The checksum algorithm is to start at 0, add the next 2 bytes of disk data, then rotate the 32 bit result right by 1 bit. Repeat until finished.

 

Dog Cow

Well-known member
Will you release the source? I'd be very interested to look at it.
I don't know yet. I'm not happy with how the code is presently designed, and I plan to refactor it at some point. There are other issues to resolve too. One is that I'm presently using the ROM serial driver, but I should probably switch to using the RAM serial driver at some point, because there are some bugs in the 64K ROM.

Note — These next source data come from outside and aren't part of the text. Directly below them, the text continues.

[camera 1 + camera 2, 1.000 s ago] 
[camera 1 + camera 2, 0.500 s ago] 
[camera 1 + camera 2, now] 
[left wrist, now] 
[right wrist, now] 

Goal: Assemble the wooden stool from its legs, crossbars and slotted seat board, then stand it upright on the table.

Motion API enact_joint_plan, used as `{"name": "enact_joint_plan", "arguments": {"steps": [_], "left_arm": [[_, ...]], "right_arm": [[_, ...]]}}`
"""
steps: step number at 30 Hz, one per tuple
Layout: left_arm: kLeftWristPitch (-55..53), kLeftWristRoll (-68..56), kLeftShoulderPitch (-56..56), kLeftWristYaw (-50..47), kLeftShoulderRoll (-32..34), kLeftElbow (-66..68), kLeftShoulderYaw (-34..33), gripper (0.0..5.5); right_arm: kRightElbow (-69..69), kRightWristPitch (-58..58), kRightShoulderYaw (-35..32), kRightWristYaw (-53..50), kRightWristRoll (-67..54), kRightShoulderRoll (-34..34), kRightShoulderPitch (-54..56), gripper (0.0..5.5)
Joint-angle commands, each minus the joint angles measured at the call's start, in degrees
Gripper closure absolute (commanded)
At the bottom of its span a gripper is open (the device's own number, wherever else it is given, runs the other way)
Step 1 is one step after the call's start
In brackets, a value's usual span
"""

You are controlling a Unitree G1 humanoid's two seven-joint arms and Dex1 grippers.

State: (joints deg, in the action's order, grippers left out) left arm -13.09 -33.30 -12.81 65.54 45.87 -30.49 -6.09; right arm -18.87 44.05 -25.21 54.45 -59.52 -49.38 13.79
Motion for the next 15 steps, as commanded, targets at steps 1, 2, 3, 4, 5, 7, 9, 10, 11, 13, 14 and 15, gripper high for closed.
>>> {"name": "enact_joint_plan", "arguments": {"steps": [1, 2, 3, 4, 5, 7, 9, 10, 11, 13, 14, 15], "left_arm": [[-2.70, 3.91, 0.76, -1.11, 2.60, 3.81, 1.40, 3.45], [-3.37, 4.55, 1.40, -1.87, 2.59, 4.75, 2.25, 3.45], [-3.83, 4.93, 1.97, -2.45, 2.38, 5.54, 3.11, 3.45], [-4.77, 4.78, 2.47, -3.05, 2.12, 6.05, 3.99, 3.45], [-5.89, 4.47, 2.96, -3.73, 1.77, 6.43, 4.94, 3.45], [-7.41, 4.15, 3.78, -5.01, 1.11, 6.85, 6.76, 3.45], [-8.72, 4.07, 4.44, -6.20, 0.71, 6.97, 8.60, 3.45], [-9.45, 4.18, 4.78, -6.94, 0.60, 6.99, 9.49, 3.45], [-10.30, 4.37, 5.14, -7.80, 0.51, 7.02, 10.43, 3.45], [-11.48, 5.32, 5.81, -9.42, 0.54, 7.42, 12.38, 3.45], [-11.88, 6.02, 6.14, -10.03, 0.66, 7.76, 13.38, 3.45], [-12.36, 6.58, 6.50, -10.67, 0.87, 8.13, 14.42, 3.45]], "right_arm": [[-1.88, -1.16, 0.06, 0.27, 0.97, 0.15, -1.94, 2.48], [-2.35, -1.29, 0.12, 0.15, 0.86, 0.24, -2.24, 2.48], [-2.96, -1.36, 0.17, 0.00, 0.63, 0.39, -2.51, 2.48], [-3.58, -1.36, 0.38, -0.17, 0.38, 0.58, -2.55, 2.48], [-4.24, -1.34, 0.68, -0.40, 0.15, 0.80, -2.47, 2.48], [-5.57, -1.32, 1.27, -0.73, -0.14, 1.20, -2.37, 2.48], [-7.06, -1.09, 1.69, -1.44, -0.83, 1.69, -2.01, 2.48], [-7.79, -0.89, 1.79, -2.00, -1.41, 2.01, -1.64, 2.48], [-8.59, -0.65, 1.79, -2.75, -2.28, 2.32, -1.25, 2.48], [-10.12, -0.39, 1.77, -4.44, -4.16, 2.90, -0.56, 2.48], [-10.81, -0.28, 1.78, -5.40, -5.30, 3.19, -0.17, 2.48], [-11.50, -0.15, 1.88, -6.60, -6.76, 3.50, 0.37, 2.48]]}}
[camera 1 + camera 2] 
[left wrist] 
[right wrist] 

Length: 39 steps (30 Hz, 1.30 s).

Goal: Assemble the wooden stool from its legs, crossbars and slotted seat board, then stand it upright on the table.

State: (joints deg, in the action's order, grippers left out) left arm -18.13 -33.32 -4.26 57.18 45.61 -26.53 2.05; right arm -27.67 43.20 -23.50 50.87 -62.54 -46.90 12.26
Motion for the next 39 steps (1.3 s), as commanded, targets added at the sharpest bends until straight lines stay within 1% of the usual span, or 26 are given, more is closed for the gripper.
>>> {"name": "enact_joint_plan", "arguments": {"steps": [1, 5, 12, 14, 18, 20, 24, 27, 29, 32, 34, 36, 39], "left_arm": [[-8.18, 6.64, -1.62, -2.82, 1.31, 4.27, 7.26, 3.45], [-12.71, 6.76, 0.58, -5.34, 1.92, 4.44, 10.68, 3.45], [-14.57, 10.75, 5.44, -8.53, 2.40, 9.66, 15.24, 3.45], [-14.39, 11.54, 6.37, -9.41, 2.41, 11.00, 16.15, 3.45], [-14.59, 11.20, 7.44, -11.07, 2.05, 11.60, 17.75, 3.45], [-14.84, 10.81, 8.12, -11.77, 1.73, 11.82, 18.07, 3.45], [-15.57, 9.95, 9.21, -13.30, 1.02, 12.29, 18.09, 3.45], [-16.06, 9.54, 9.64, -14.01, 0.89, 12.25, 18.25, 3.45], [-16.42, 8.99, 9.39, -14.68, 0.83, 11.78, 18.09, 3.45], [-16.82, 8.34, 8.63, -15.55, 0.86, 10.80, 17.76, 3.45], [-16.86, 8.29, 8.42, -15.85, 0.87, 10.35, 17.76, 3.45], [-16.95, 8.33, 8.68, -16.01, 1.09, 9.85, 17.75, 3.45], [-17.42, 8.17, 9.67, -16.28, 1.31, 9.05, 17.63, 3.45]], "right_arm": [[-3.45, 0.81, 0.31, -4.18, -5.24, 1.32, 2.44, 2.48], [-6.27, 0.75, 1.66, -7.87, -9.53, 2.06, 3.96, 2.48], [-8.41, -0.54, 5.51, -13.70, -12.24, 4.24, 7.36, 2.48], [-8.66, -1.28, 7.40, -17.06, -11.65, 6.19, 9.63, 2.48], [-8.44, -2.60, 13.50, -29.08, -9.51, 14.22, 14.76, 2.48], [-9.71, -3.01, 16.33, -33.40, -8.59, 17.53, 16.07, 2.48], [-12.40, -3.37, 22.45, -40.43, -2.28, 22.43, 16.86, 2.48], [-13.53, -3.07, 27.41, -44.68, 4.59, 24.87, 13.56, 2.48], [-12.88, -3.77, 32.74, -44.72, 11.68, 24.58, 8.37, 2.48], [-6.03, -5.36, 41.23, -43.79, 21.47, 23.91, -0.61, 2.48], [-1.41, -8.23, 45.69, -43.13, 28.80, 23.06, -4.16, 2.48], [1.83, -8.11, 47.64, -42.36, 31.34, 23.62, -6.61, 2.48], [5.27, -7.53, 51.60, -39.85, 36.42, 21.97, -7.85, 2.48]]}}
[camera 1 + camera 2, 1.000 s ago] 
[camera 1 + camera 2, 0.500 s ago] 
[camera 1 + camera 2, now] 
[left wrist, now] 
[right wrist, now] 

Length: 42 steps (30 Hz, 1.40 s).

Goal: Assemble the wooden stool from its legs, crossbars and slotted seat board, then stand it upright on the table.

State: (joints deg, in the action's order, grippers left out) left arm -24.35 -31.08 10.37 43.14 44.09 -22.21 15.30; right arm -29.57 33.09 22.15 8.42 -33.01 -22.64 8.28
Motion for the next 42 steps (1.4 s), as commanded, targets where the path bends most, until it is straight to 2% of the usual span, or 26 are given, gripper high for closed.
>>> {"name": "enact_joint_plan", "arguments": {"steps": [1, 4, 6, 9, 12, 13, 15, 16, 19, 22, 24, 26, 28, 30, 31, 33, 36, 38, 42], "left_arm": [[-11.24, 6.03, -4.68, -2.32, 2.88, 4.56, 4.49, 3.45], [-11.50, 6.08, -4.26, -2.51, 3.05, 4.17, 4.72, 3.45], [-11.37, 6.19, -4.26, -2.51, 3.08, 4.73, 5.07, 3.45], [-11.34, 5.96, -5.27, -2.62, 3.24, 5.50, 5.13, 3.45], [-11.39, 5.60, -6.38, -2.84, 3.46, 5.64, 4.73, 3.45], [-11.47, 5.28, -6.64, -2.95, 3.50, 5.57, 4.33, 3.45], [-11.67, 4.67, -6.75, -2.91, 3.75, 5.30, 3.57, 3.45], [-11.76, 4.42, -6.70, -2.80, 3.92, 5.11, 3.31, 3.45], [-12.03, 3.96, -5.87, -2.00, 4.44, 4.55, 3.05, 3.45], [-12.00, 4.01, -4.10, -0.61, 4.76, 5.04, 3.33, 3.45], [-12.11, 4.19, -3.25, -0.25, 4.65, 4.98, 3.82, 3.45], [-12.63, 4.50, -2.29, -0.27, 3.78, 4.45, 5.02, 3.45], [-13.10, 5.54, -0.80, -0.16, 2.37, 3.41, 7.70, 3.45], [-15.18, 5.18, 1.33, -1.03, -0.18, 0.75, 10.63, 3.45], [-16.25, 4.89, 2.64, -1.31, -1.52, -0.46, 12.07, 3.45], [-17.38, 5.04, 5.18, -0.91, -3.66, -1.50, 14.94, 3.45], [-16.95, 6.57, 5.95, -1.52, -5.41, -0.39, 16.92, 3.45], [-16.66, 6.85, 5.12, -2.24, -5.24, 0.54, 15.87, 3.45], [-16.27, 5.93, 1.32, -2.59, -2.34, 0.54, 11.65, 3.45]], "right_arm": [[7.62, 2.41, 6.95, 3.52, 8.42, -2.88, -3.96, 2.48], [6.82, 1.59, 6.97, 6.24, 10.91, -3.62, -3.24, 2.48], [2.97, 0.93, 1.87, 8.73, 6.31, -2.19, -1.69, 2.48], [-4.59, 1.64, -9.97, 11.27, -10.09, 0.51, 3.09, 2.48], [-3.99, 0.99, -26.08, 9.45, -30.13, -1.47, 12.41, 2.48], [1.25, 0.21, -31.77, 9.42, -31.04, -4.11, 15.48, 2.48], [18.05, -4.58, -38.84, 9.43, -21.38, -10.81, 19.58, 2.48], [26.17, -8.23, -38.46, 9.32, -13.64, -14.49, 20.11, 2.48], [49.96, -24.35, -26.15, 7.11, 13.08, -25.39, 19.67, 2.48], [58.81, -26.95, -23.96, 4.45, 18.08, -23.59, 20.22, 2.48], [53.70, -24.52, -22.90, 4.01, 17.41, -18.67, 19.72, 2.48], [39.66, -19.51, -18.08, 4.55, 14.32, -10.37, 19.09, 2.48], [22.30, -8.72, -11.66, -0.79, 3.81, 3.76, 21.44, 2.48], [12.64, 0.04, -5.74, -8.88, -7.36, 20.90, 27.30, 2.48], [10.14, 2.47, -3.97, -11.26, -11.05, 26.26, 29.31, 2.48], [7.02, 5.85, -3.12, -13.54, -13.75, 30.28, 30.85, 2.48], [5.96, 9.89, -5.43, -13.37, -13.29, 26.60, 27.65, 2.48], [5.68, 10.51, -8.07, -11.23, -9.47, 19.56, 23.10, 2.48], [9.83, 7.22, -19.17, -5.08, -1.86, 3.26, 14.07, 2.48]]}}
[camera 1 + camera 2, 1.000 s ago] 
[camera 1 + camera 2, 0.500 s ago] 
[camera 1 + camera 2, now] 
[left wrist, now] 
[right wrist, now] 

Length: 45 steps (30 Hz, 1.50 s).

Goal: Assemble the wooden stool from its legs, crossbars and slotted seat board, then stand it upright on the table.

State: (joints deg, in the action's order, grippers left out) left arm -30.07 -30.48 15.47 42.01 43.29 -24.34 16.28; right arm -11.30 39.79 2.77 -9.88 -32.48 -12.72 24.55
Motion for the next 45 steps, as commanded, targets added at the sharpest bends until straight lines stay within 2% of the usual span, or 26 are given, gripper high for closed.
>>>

Another decision to make is whether I should support non-Macintosh disks. Right now, the application will transmit any disk that the Sony driver can read. This includes Apple Lisa formatted disks and Apple IIgs ProDOS disks. But if I limit the application just to Macintosh disks, I can greatly simplify some parts of the code. It will make sending and receiving Disk Copy 4.2 format images easier too.

If I get too carried away, I could easily end up reinventing the entire Disk Copy 4.2 application, with an added feature of sending and receiving disk images over the serial port. 8-o

(By the way, Disk Copy installs a custom version of the Sony Disk Driver. This driver is in ROM in the Macintosh IIci and newer machines. If I end up writing my own disk driver, then I know I've gone too far!!!!)